Un grupo de obreros queda atrapado en una mina remota de Canadá y la única manera de salvarlos es mediante un taladro de treinta toneladas que, debido a su peso, sólo puede ser trasladado por tierra; es decir, en camión y a través de una serie de letales rutas trazadas sobre el hielo de lagos congelados. Así es, la película más reciente de Jonathan Hensleigh (director de El castigador y guionista de Duro de matar 3, entre otras) podría ser fácilmente reducida a y vendida como “Sorcerer On Ice” o “El salario del miedo: Winter Edition”, y ambos títulos serían —sin mucho esfuerzo— más atractivos que el elegido para su estreno local.
Es cierto que Riesgo bajo cero comienza como una película de suspenso que sigue el camino allanado por sus antecesoras, pero a diferencia tanto del clásico moderno de Friedkin como de la obra maestra de Clouzot, llegada la mitad de su viaje, el film toma la imprevista decisión de volantear y trazar su propia ruta: una que se desvía del thriller para adentrarse en el terreno de la acción. Dicha ruta, no hace falta decirlo, es más que conocida por el conductor de turno, Liam Neeson. Una vez más el héroe cansado e intransigente, el actor irlandés encarna a Mike McCann, un camionero irlandés del que poco sabemos, más allá de que maneja un camión (“todo lo que hago es manejar, manejar, manejar, manejar, manejar” dice la canción que lo presenta) y que cuida a su hermano menor, un veterano de Irak que sufre de afasia y que lo acompaña en sus viajes como mecánico. Al igual que los personajes de Roy Scheider o Yves Montand, la motivación de Mike para aceptar su misión suicida es netamente económica, pero con el discurrir de la trama el objetivo altruista (salvar a los obreros) empieza a ganar terreno y, más temprano que tarde, el subtexto sobre la avaricia queda reducido a una subrayada línea narrativa que corre paralela y que tiene por protagonista no a McCann, sino a un grupo de empresarios inescrupulosos.

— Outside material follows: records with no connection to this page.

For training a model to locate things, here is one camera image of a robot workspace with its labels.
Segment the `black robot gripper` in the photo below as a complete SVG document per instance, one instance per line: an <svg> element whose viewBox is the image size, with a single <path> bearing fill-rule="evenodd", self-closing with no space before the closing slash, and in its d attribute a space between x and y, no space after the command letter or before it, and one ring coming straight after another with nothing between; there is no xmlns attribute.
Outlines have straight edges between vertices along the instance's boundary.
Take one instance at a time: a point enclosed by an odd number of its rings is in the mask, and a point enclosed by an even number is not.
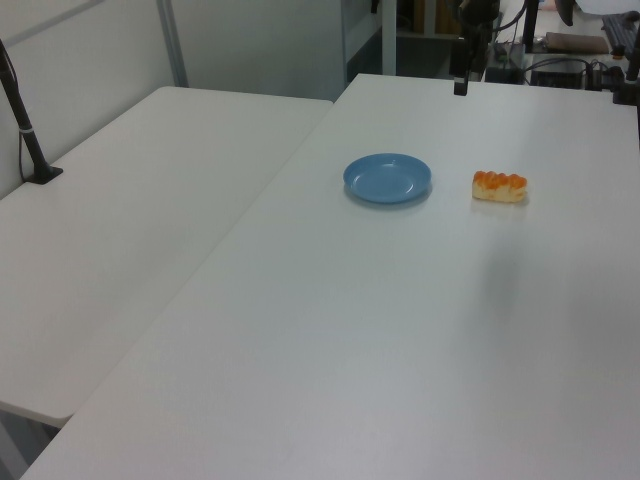
<svg viewBox="0 0 640 480"><path fill-rule="evenodd" d="M469 36L470 64L468 73L468 43L459 37L452 43L452 77L454 94L466 96L468 75L471 81L483 78L487 65L488 35L495 33L500 16L499 0L462 0L457 2L457 20L463 36Z"/></svg>

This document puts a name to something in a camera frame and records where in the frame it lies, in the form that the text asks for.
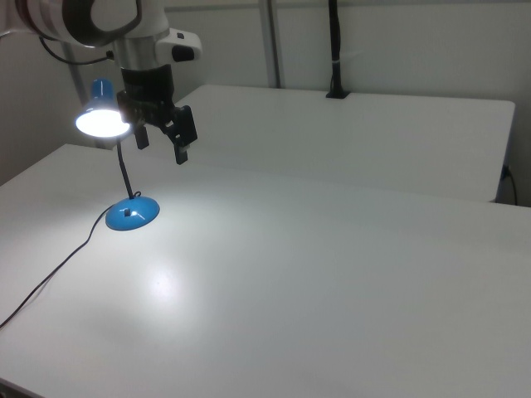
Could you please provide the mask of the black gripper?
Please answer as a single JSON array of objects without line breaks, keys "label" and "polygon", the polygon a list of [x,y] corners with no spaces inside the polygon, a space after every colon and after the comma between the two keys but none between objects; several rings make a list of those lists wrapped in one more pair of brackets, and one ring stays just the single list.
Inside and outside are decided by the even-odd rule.
[{"label": "black gripper", "polygon": [[162,127],[173,144],[175,161],[188,160],[188,148],[197,140],[192,110],[188,105],[176,107],[173,102],[173,73],[170,65],[149,70],[122,69],[124,90],[117,94],[123,121],[134,126],[137,149],[149,146],[145,124]]}]

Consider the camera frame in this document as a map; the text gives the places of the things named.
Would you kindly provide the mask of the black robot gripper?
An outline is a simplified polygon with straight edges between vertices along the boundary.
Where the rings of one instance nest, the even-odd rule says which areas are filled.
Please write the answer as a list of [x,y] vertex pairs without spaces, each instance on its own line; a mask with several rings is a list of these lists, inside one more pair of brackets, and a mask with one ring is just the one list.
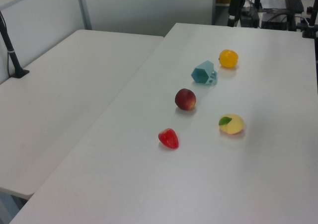
[[245,0],[231,0],[229,5],[229,18],[227,21],[228,27],[240,27],[241,9]]

Curiosamente, durante buena parte de Riesgo bajo cero la amenaza no está dada por los elementos naturales, las condiciones del camino o una simple mala pasada del destino. Por el contrario, la verdadera fuerza antagónica que pone en jaque la vida de Neeson y compañía es el citado grupo de empresarios, quienes, a través de una serie de mentiras, sabotajes y traiciones, buscan cubrir sus pasos y, literalmente, enterrar sus errores. En efecto, es a partir del descubrimiento de su accionar que la película vira su registro, dejando de lado la influencia de sus antecesoras y apostando, en cambio, por un camino tan transitado como predecible: Liam Neeson sentencia “Ya no es por el dinero. Ahora es personal” y las explosiones gratuitas, las persecuciones con motos de nieve y las peleas a puño limpio no tardan en aparecer. De esta manera, justo cuando la tormenta se acercaba y nuestro interés crecía, Riesgo bajo cero decidió abandonar su carrera contra el tiempo y los elementos, se llevó puestos varios lugares comunes del género, chocó contra su falta de imaginación y, finalmente, acabó aterrizando en la banquina de la intrascendencia.
Aún así, y tal como lo demuestra la propia película con sus obstáculos insólitamente inconsecuentes (ninguno sobrevive a la escena en que es planteado: ¿uno de los ejes está bajo el agua? No hay problema, ahí lo sacamos; ¿los camiones volcaron? Ya los damos vuelta; ¿perdimos un camión? No importa, quedan dos más; y así sucesivamente), no todo tropezón es caída y Riesgo bajo cero tiene suficiente fuerza de tracción para seguir viaje. ¿Cómo? Gracias a su innegable efectividad, a su aceitado ritmo, a sus correctos efectos especiales y, sobre todo, gracias a esos esporádicos momentos de tensión que logran despertar a Hensleigh de su letargo al volante. Hablamos, por ejemplo, del camión haciendo equilibrio al borde de un acantilado, del pie accidentalmente enredado en la soga, de la inminente “ola de presión”, de la muerte à la Anton Yelchin y, claro, del infaltable puente oxidado a punto de caer.
En este sentido, y teniendo en cuenta que varios de sus puntos más destacables son aquellos influenciados —en mayor o menor medida— por las películas de Clouzot y Friedkin, uno no puede evitar preguntarse por qué el guionista y director decidió agarrar el mapa trazado por ellos y seguirlo al pie de la letra durante un rato, para luego tirarlo por la ventana e improvisar su propia ruta. En retrospectiva, dicha decisión parece tan arbitraria como la de filmar todas las escenas de interiores con un lente angular, pero lo importante, al fin y al cabo, es que Riesgo bajo cero llega a destino. Su viaje podría haber sido mejor, claro que sí, pero es sabido que, cuando uno se aleja del camino señalado, las chances de perderse siempre están.